Er wolle, dass die SPD nach ihrer verheerenden Wahlschlappe wieder stärker werde, sagte Gabriel. Dann werde auch in der Linkspartei eine Debatte darüber entbrennen, was sie selbst ändern müsse, damit sie mit der SPD regieren dürfe.
Gabriel forderte, die SPD müsse sich Zeit nehmen zur Aufarbeitung der Wahlniederlage. "Die Wählerinnen und Wähler haben uns nicht mit 23 Prozent nach Hause geschickt, damit wir sofort danach zuerst darüber nachdenken, wie wir uns in scheinbar geeigneten Konstellationen mit anderen Parteien wieder zurück an die Macht zurück schleichen."
Gabriel hob auch hervor: "Wir wollen das jetzt machen, von unten nach oben." Von den Ortsverbände bis zur Bundestagsfraktion sollten alle beteiligt werden, auch Gewerkschaften, Verbände und Kommunen. "Spätestens in zwölf Monaten müssen wir aber Antworten haben." Gabriel schlug dabei vor, jährlich SPD-Parteitage abzuhalten, um zu diskutieren und zu entscheiden.
Mit den bisherigen Konzepten der SPD ging Gabriel teils scharf ins Gericht.
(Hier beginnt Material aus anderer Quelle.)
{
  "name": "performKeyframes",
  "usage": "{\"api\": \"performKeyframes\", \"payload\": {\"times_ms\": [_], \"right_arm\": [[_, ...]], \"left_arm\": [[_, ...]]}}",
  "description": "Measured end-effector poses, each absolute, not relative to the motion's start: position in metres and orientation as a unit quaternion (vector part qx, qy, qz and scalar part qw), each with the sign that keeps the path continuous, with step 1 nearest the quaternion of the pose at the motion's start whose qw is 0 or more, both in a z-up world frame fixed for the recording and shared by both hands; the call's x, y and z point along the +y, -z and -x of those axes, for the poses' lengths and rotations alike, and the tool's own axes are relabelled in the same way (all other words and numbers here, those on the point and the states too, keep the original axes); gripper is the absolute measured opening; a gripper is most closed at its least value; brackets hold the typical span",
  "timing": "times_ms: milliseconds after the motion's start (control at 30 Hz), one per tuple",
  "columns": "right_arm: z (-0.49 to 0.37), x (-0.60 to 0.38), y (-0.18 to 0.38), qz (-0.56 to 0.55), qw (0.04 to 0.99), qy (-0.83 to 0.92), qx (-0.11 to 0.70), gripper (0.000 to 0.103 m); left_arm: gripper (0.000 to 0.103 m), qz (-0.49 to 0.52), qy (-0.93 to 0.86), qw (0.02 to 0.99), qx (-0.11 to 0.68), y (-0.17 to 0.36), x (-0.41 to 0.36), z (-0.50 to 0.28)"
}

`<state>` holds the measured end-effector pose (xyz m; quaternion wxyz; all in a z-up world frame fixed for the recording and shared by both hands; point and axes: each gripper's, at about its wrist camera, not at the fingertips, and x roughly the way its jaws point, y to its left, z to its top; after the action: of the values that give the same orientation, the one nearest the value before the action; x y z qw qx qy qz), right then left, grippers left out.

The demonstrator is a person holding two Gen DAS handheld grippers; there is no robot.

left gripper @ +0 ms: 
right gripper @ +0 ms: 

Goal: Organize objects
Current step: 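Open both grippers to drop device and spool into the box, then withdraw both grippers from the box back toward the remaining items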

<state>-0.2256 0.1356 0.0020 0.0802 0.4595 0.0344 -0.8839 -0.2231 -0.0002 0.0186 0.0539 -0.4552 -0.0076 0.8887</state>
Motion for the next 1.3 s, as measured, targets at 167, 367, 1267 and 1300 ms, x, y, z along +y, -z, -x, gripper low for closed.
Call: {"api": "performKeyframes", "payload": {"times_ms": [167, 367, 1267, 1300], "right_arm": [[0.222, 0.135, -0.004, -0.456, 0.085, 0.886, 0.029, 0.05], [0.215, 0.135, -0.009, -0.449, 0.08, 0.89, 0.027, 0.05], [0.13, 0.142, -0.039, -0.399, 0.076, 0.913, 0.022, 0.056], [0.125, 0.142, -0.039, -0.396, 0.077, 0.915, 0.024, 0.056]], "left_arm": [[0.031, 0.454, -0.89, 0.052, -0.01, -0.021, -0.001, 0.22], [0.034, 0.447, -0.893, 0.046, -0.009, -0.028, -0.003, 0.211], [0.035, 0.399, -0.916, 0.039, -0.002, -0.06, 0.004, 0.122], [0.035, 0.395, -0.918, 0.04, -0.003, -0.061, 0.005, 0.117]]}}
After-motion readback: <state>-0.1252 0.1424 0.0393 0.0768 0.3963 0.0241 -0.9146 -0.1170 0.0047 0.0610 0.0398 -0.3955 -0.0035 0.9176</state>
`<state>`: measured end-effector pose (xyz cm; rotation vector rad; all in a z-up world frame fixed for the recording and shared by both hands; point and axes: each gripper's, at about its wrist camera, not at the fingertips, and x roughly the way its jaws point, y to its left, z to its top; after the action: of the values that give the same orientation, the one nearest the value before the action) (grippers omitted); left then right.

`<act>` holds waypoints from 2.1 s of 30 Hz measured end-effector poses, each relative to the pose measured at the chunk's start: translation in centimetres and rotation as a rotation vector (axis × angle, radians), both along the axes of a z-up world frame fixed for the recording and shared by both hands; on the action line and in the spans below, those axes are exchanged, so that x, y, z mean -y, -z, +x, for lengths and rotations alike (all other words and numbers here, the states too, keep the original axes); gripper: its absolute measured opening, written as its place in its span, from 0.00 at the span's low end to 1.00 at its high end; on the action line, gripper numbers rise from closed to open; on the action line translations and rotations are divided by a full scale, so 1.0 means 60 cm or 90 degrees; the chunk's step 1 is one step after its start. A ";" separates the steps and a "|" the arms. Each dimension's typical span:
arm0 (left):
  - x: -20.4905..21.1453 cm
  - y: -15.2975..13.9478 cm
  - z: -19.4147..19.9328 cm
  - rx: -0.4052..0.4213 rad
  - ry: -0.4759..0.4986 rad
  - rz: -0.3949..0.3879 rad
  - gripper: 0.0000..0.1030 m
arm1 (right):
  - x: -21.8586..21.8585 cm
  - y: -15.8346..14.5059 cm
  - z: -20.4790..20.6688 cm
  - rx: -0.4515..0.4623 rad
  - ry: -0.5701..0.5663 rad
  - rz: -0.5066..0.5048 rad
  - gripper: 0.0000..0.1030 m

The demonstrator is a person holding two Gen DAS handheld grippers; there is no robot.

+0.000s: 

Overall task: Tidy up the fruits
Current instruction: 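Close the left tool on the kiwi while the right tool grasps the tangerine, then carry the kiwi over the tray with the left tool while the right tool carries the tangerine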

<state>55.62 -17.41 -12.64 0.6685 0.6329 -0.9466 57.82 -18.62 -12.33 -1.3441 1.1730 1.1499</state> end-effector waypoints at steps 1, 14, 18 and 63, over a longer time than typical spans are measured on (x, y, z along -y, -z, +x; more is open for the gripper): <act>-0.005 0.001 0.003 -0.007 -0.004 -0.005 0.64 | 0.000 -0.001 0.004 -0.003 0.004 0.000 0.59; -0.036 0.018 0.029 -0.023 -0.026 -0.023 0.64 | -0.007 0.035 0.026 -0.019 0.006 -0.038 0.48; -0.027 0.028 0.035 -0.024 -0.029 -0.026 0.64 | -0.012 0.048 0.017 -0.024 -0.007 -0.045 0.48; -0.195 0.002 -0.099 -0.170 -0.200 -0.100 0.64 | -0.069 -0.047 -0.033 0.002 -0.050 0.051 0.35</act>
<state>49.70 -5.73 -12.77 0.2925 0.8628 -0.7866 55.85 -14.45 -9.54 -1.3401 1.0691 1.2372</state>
In "Anpassung an die herrschende Lehre" seien Politikkonzepte entwickelt worden, die schon viele in der Partei nicht akzeptiert hätten und die bei vielen Wählern "Abstiegsängste" ausgelöst hätten.
So sei etwa durch die Leih- und Zeitarbeit ein "Scheunentor" geöffnet worden, wodurch Menschen nun für "Armutslöhne" arbeiten müssten.
Zur Rente mit 67 sagte Gabriel, nur eine Veränderung zurück zur Rente mit 65 führe nicht weiter. Die SPD solle sich die Zeit nehmen, auch darüber nachzudenken, wie jemand "ohne dramatische Verluste ins Rentenalter" komme, der schon mit 62 Jahren nicht mehr könne.